スパイス香る創作料理で旅気分『nui』
「旅とスパイスが好き」という店主・野口彬さんが手掛けるのは、イタリアンやフレンチで培った技術をベースに、アジアや中東、ヨーロッパなど旅先で出合った食文化を取り入れた多国籍料理。イタリア料理のトリッパをパプリカ風味にアレンジした「中東風牛モツの煮込み」など異国を感じるスパイス使いが絶妙。お酒は定番から、スパイスが効いたスピリッツ「AKAYANE」やクラフトジンなど個性派も揃う。
『nui』店舗詳細
罪悪感ナシ!?健康な酒飲みになれる店『リサバル おばんざいと日本酒とワイン』
お通しは、野菜たっぷりおばんざいの盛り合わせ。この日はハラペーニョ入りポテサラ、にんじんしりしりのオムレツなど6種類。「農家さんから届く旬の有機野菜で作っています」と店主・高田リサさん。釣り好きでもあり、この日は、前日に釣ったサバを酢締めにしたタルティーヌもメニューに。お酒は、ナチュラルワインや純米酒、自家製フルーツサワーなど自然派志向のお酒も充実。
『リサバル おばんざいと日本酒とワイン』店舗詳細
ジビエ料理をおしゃれにカジュアルに『六燗』
白を基調としたスタイリッシュな空間で、ジビエ料理やおばんざいをカジュアルに。エゾ鹿のこうじ焼きは、自家製醤油麹と山ワサビが、上品なうまみの赤身肉を引き立てる。「気軽にジビエを楽しめるよう、価格も手頃にしています」と店主・栗田剣吾さん。ナチュラルワイン、自家製漬け込み酒などジビエに合うお酒も充実。シカやクマのほか、アライグマやキョンなど珍しいジビエが入荷することも!
『六燗』店舗詳細
休日の昼呑みが楽しみになる店『昼呑 KACOMI』
昼呑み好きが高じて、この店を開いたという店主・永井綾香さん。昼から呑める店は、阿佐ケ谷では貴重な存在。メニューには、こぶくろパクチーナンプラー和えなど、お酒が進む料理が並ぶ。こぶくろは丁寧に下処理され、臭みもない。どの料理も、ひと手間かけた仕事ぶりが伝わる。「今の時季は岩ガキがおいしいですよ」とすすめてくれた長崎県産の岩ガキ「椿」は濃厚でクリーミー。至福のうまさ。
『昼呑 KACOMI』店舗詳細
郷愁誘う魚沼の地酒と郷土料理『新潟魚沼酒蔵 かざまん家』
「新潟・魚沼を知るきっかけになってほしい」と、地酒と郷土料理を提供する『かざまん家』。

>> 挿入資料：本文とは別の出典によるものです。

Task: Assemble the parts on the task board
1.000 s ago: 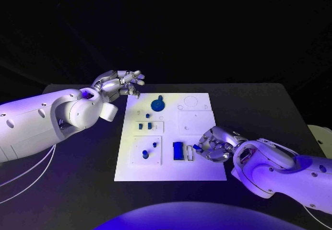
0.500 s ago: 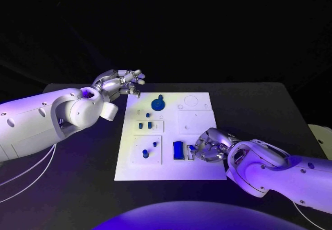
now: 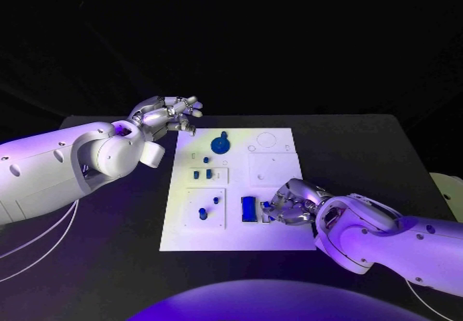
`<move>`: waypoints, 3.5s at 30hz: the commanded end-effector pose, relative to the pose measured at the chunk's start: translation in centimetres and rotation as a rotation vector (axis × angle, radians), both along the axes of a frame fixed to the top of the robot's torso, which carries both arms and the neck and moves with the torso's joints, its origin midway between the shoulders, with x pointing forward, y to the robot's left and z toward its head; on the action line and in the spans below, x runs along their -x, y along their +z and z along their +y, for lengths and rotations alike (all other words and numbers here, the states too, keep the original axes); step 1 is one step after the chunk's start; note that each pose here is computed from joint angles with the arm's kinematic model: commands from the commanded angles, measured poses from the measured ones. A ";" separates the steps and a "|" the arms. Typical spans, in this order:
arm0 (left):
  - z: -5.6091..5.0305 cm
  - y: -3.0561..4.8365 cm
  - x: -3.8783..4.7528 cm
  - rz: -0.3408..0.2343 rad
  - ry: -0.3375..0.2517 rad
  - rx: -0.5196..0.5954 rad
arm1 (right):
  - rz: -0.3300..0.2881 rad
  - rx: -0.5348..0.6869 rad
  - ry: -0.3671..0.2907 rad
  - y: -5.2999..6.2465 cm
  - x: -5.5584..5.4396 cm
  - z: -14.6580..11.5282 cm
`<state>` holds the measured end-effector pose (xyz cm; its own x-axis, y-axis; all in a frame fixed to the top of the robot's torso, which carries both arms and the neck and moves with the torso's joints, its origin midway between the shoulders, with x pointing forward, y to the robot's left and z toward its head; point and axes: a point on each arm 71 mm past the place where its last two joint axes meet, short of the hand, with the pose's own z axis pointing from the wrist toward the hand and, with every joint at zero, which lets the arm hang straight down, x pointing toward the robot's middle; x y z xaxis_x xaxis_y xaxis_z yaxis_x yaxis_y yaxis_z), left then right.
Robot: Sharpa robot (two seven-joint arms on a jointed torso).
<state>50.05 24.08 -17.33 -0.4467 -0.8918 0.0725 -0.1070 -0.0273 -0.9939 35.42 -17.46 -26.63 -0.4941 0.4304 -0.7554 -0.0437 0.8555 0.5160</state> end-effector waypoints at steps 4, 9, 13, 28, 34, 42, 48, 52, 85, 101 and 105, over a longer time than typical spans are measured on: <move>-0.3 0.11 0.08 -0.003 -0.016 0.010 | 0.021 0.017 0.017 -0.2 0.1 0.1; -0.3 0.11 0.08 -0.003 -0.017 0.010 | 0.021 0.016 0.021 -0.2 0.1 0.4; -0.2 0.11 0.08 -0.003 -0.016 0.010 | 0.022 0.014 0.025 -0.2 0.1 0.5; -0.2 0.10 0.09 -0.002 -0.016 0.009 | 0.020 0.013 0.023 -0.2 0.1 0.5; -0.2 0.10 0.08 -0.002 -0.016 0.009 | 0.021 0.015 0.024 -0.3 0.0 0.5; -0.2 0.10 0.08 -0.002 -0.014 0.009 | 0.021 0.016 0.024 -0.2 0.1 0.2; -0.1 0.11 0.09 -0.003 -0.013 0.008 | 0.025 0.018 0.041 -0.1 0.3 -0.3; -0.1 0.11 0.09 -0.003 -0.011 0.008 | 0.031 0.020 0.061 -0.1 0.5 -0.5; -0.1 0.07 0.05 -0.001 -0.012 0.007 | 0.019 0.028 0.068 -0.4 0.1 -0.5; -0.1 0.05 0.05 0.000 -0.015 0.007 | 0.015 0.026 0.071 -0.8 -0.5 -0.5; -0.1 0.04 0.05 0.000 -0.015 0.007 | 0.016 0.023 0.075 -0.8 -0.6 -0.4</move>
<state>50.05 24.20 -17.37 -0.4447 -0.8928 0.0717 -0.1100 -0.0250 -0.9936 36.05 -17.98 -27.36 -0.5272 0.3835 -0.7583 -0.0840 0.8645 0.4956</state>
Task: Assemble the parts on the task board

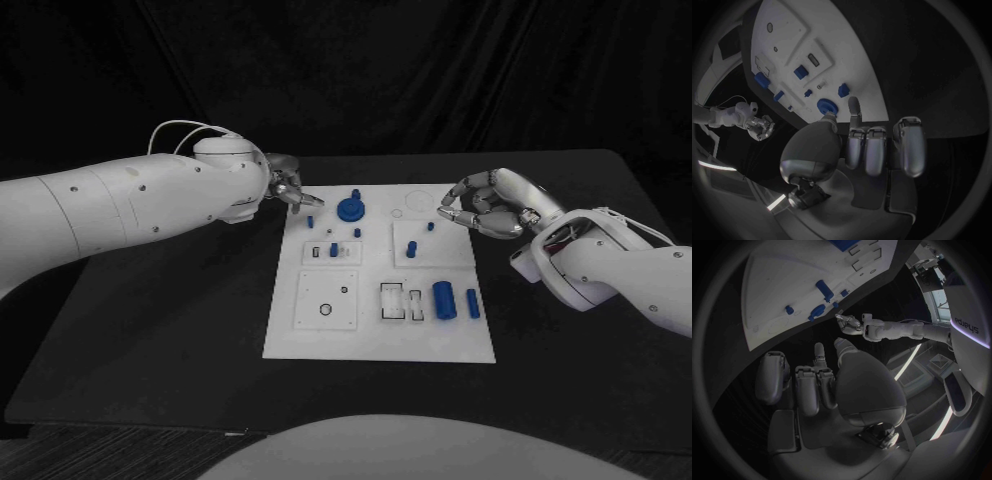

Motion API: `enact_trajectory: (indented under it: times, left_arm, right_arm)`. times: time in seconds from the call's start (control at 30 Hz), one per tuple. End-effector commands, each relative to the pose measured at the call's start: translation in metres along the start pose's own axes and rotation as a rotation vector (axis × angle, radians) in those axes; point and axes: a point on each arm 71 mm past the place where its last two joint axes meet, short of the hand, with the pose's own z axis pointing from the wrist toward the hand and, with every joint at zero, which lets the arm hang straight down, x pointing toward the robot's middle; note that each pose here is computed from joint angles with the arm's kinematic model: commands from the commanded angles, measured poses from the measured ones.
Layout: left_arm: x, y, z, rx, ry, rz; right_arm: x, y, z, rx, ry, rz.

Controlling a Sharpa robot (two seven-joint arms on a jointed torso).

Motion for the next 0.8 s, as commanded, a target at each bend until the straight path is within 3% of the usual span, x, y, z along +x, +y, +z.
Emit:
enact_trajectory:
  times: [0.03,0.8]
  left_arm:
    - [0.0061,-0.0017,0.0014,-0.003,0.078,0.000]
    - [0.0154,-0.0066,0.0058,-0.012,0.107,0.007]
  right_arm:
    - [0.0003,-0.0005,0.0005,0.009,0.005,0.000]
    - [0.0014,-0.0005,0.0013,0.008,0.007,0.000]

店主・風間建人さんの実家は、創業350年以上を誇る『玉川酒造』。地元で親しまれる「玉風味」をはじめ、実家の酒を中心に新潟各地の酒蔵から取り寄せた地酒を提供する。料理には、清流で育った美雪ますや越後もち豚、栃尾の油揚げなど、新潟ならではの食材を使う。春は山菜、秋は天然きのこなど旬の味覚も楽しみだ。
『新潟魚沼酒蔵 かざまん家』店舗詳細
希少地鶏と厳選した無濾過生原酒を堪能『とりや 鈴なり』
「おいしい地鶏を求めて、バイクで日本一周しました」と店主・田中友也さん。地鶏は週替わり。この日は、旅先で出合った、広島・江田島の養鶏場から取り寄せた一黒シャモ。噛(か)むごとにうまみがあふれ、口の中に長く余韻が残る。そこで、ぐいっと日本酒を流し込めば、うまみが膨らみ、口の中がさっぱりと洗い流される。「地鶏に負けない酒を」と、日本酒のセレクトは無濾過生原酒オンリー!